WANG ON GROUP<1222> - Announcement

WANG ON GROUP LIMITED

Discloseable Transaction
Acquisition of a 51% Shareholding in Majorluck Limited

Wang On's wholly-owned subsidiary, WOCML, has agreed on 17th December,
1999 to acquire 51% issued shareholdings in Majorluck, an associated
company in which Wang On is currently interested in 49% issued
shareholdings, at a consideration of HK$19,450,000. Upon completion of the
acquisition, Majorluck will become a wholly-owned subsidiary of Wang On.

The acquisition constitutes a discloseable transaction under the Listing
Rules. Wang On will send to its shareholders a circular for their
information as soon as possible.

The Agreement for the acquisition dated 17th December, 1999

Parties

Seller        :        An independent third party not connected with any
of the directors, chief executive or substantial shareholders of Wang On
or its subsidiaries save for his 51% shareholdings in Majorluck prior to
completion of the acquisition.

Purchaser        :         WOCML, a wholly-owned subsidiary of Wang On
which currently holds 49% of the issued share capital of Majorluck.

                The principal businesses of Wang On and its subsidiaries
are (a) the commercial management of wet markets, shopping centres and car
parks; (b) building-related contracting; and (c) property investment.

Shares agreed to be acquired

5,100 issued shares of HK$1.00 each in the share capital of Majorluck,
representing 51% of its issued and paid-up share capital.
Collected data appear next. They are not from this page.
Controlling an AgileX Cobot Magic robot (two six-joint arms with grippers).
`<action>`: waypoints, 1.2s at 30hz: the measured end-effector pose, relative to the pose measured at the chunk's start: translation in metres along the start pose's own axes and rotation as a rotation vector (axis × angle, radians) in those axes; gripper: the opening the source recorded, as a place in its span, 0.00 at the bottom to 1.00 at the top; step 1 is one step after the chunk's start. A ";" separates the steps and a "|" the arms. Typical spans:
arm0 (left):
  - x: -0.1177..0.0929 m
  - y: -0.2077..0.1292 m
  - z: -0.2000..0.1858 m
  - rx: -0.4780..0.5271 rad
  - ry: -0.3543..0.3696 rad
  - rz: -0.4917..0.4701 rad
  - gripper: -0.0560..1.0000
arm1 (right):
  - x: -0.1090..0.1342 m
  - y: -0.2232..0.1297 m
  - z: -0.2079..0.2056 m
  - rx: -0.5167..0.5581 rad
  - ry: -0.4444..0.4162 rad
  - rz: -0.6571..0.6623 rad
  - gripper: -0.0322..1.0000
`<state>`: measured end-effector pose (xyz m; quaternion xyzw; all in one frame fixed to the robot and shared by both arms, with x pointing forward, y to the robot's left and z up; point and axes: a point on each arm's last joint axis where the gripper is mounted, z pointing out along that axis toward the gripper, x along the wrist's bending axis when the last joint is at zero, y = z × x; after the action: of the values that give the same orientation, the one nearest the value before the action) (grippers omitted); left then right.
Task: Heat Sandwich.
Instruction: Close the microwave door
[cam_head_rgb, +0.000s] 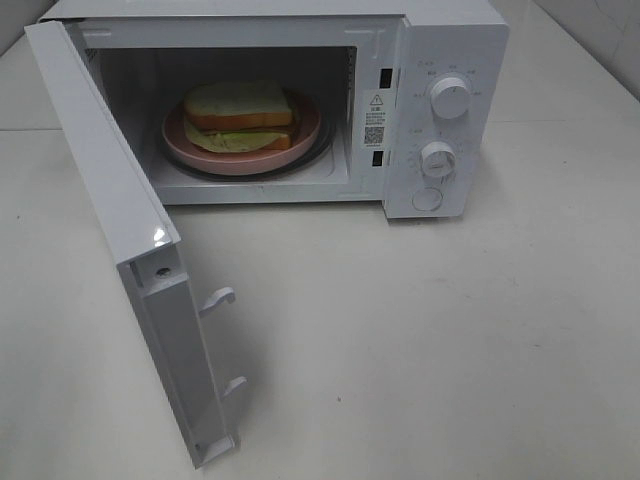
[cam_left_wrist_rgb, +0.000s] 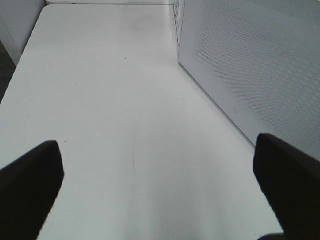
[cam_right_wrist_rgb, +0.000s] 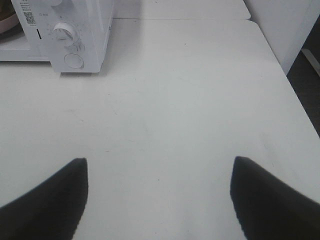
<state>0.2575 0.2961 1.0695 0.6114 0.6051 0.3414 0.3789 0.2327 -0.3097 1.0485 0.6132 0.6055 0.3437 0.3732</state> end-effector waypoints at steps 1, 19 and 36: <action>0.000 0.000 0.000 0.000 0.000 0.000 0.97 | 0.000 0.000 0.000 0.000 0.000 0.000 0.76; 0.005 0.040 0.074 0.084 0.017 -0.021 0.29 | 0.000 0.000 0.000 0.000 0.000 0.000 0.76; 0.014 0.033 0.156 -0.064 0.057 -0.019 0.05 | 0.000 0.000 0.000 0.000 0.000 0.000 0.76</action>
<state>0.4102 0.3033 1.0229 0.5831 0.6102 0.3741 0.3843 0.2327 -0.3097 1.0485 0.6132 0.6055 0.3437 0.3732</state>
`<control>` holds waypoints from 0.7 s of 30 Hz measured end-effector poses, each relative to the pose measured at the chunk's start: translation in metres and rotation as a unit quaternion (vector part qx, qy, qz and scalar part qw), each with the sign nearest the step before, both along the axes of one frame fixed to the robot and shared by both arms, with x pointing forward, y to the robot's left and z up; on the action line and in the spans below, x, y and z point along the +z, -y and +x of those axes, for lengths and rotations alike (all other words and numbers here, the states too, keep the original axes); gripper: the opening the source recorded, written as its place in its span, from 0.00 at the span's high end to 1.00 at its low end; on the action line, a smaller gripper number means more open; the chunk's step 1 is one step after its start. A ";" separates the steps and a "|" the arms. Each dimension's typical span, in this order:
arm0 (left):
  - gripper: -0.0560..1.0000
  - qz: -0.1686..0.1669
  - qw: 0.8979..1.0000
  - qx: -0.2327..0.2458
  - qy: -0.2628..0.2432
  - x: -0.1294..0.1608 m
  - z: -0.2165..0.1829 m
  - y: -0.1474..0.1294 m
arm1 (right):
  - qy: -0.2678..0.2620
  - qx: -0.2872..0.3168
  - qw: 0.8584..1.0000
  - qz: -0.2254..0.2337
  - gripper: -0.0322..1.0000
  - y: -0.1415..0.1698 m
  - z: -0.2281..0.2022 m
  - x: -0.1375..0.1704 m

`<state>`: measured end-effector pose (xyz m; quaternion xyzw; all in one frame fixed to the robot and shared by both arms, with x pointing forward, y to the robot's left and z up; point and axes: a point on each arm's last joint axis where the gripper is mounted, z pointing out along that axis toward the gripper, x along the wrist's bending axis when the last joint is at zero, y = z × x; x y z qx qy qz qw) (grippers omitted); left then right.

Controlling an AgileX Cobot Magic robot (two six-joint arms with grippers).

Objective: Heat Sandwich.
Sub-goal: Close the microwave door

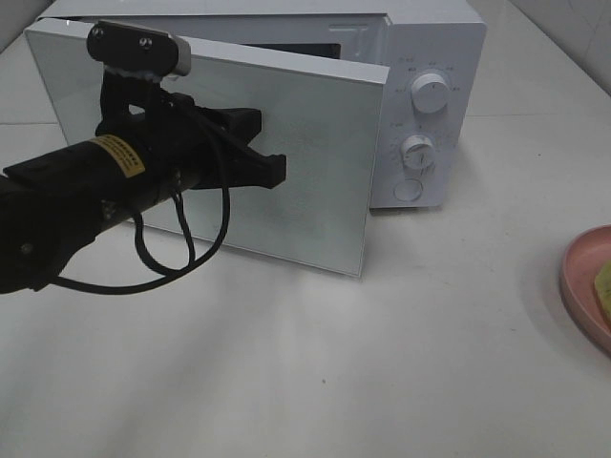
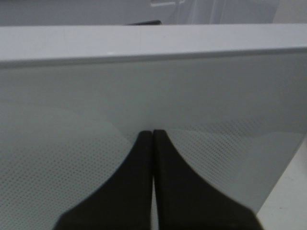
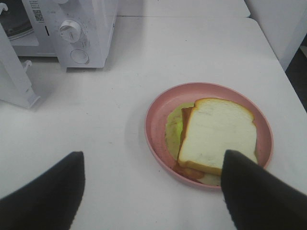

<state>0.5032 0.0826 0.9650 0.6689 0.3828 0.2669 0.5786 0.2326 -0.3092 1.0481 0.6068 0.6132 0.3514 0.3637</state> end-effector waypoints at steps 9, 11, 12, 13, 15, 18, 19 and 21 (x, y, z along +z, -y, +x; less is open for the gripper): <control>0.95 0.000 1.000 0.001 -0.002 -0.006 0.013 0.012 | 0.000 0.000 1.000 0.000 0.24 0.000 0.000 0.000; 0.95 -0.001 1.000 0.001 -0.002 -0.006 0.019 0.017 | 0.000 0.000 1.000 0.000 0.24 0.000 0.000 0.000; 0.95 -0.001 1.000 0.001 -0.003 -0.006 0.021 0.019 | 0.000 0.000 1.000 0.000 0.24 0.000 0.000 0.000; 0.95 -0.001 1.000 0.001 -0.003 -0.006 0.023 0.020 | 0.000 0.000 1.000 0.000 0.24 0.000 0.000 0.000; 0.95 -0.004 1.000 0.001 -0.001 -0.006 0.028 0.024 | 0.000 0.000 1.000 0.000 0.24 0.000 0.000 0.000; 0.95 -0.006 1.000 0.000 0.001 -0.006 0.032 0.028 | 0.000 0.000 1.000 0.000 0.24 0.000 0.000 0.000; 0.95 -0.006 1.000 0.000 0.001 -0.006 0.037 0.033 | 0.000 0.000 1.000 0.000 0.24 0.000 0.000 0.000; 0.95 -0.008 1.000 0.000 0.002 -0.005 0.041 0.036 | 0.000 0.000 1.000 0.000 0.24 0.000 0.000 0.000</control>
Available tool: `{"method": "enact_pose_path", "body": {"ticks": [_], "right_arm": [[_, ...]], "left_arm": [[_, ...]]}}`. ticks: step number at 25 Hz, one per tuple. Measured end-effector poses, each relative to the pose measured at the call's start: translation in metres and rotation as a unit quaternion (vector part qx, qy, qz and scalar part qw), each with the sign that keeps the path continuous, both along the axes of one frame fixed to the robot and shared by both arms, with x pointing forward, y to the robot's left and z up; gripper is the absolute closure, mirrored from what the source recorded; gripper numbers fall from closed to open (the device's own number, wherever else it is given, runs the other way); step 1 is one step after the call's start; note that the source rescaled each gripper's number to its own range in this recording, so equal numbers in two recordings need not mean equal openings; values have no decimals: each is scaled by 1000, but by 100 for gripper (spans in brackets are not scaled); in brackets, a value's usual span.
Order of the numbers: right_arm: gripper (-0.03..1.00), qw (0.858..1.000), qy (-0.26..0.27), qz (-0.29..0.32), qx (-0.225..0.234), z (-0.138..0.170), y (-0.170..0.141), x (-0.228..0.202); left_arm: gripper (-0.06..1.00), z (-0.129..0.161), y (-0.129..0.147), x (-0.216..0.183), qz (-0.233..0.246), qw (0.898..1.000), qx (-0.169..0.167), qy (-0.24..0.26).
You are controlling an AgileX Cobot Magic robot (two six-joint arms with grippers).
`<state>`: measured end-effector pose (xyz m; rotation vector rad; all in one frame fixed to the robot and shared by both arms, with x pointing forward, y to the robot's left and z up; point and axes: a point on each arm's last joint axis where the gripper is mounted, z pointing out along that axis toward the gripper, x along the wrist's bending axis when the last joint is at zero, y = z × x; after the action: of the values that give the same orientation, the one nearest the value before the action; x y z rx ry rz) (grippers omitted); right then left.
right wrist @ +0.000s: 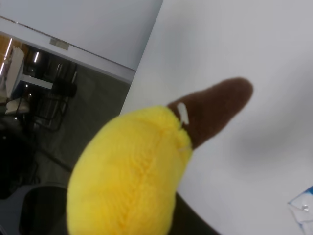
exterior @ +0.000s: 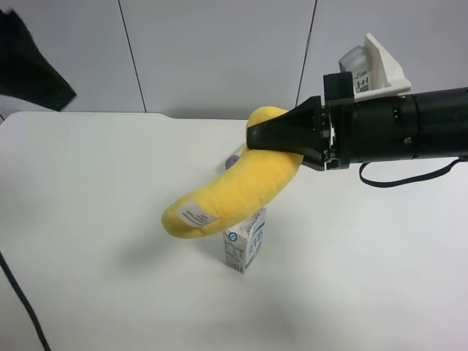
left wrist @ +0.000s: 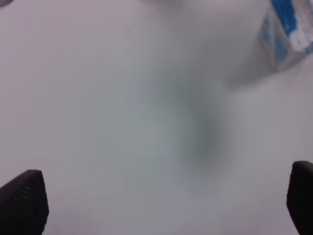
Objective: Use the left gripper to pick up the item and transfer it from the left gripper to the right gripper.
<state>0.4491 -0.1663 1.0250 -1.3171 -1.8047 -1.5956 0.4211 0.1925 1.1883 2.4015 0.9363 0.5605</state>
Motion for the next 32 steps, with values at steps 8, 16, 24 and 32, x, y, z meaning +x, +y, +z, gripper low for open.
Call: {"method": "enact_pose_path", "body": {"ticks": [8,16,24,32], "right_arm": [[97,1000,-3,6,-8,-1,0,-1],[97,1000,-6,15,-19,-3,0,-2],[97,1000,-6,11,-25,-4,-1,-1],[97,1000,-7,7,-28,-4,-1,-1]], "left_arm": [[-5,1,61,-54,103,992,-56,-37],[-5,-64,91,-139,142,985,-94,-38],[-5,-116,104,-178,156,976,-133,-76],[-5,-130,108,-196,143,962,-180,-144]]}}
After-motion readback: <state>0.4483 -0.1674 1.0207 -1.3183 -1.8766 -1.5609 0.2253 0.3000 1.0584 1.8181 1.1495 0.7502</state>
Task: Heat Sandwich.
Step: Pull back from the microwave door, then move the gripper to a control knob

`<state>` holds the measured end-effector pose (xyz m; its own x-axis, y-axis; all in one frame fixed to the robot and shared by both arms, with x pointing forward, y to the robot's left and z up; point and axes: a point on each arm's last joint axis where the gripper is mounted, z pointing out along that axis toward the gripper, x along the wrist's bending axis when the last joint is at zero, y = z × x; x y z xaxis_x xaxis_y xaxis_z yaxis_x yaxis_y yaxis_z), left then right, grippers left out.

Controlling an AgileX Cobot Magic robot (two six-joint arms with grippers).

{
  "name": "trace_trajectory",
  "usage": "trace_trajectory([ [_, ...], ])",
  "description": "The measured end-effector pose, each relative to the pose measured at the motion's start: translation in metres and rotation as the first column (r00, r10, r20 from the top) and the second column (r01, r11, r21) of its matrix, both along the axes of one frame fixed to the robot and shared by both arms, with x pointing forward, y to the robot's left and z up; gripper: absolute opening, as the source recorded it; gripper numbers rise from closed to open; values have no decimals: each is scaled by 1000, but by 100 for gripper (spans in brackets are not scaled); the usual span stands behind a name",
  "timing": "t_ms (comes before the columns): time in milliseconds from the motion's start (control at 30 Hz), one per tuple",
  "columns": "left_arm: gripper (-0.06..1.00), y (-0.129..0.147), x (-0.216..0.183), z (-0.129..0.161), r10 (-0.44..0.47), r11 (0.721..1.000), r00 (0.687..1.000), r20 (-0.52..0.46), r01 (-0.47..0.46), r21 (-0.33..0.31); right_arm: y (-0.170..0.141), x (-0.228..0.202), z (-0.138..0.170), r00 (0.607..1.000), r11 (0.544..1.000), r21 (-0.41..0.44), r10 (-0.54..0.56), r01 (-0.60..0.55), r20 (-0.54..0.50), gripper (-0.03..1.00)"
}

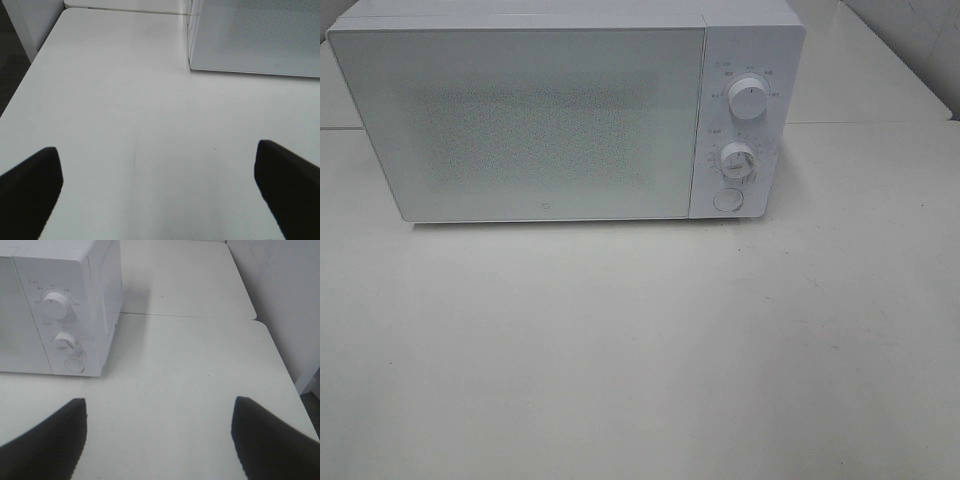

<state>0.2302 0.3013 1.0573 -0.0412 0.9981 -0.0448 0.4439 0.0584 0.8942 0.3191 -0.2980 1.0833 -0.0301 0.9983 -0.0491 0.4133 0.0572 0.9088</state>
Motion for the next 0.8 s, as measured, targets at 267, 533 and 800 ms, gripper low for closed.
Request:
trace_trajectory([
  [267, 99, 0, 0, 0, 0, 1000, 1000, 0, 0, 0, 2, 36, -4, 1000, 1000, -1, 6, -6, -12, 76],
  [533, 99, 0, 0, 0, 0, 1000, 1000, 0, 0, 0, 3, 70, -12, 1000, 1000, -1, 12, -12, -12, 76],
  [800, 99, 0, 0, 0, 0, 1000, 1000, 0, 0, 0, 5, 103, -25, 1000, 1000, 0, 18, -18, -13, 76],
])
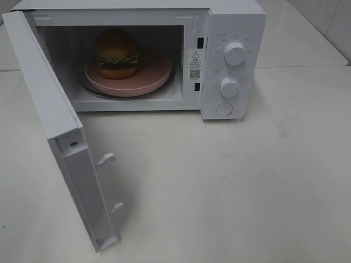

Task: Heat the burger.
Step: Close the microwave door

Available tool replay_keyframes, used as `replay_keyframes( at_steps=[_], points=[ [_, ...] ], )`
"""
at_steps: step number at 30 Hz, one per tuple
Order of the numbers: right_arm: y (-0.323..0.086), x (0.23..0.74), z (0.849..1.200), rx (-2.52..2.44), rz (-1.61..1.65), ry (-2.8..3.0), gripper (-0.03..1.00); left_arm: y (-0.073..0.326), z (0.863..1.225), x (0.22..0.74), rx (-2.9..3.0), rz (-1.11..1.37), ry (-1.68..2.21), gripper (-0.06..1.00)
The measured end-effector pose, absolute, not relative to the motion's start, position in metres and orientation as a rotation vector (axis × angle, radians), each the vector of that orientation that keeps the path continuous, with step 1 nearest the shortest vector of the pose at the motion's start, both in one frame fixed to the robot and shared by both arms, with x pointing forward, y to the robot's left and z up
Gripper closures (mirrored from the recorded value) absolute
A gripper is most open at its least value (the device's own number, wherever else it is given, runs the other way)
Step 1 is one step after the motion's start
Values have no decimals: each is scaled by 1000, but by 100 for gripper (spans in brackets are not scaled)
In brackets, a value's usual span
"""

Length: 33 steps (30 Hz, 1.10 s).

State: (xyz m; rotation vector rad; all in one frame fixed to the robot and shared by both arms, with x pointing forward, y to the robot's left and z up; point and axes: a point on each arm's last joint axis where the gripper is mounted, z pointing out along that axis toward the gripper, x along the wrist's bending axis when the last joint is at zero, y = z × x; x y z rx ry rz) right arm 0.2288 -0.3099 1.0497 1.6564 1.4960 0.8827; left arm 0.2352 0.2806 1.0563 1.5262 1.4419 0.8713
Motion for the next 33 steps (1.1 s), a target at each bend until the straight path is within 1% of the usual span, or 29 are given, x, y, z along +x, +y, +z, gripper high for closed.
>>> replay_keyframes(
  at_steps=[33],
  points=[
    [-310, 229, 1050, 1656, 883, 1496, 21, 281, 1056, 235, 1526, 872, 1443, -4]
  ],
)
The audited net tangible asset value of Majorluck as at 31st March, 1999
was approximately HK$0.2 million.

The audited net profit before and after taxation and extraordinary items
of Majorluck for the financial years ended 31st March, 1998 was
approximately HK$7.8 million and HK$6.7 million respectively, and which
for the financial years ended 31st March, 1999 was approximately HK$6.8
million and HK$5.9 million respectively.

Pending completion of the acquisition, the issued share capital of
Majorluck is currently owned as to 51% by the Seller and as to 49% by
WOCML. Majorluck will therefore become a wholly-owned subsidiary of Wang
On upon completion of the acquisition and thereafter the results of
Majorluck will be consolidated into the books of Wang On.

Majorluck is principally engaged in the operation and sub-licensing of wet
markets which are currently situated in Tseung Kwan O, Ma On Shan, Tin
Shui Wai and Fanling.

Consideration

HK$19,450,000 in cash, subject to adjustment by an amount representing 51%
of the aggregate amount of dividends which may be declared by Majorluck in
the period between 17th December, 1999 and the date on which the further
deposit (as mentioned below) is payable, being 30th December, 1999 or such
later date as the WOCML and the Seller may agree.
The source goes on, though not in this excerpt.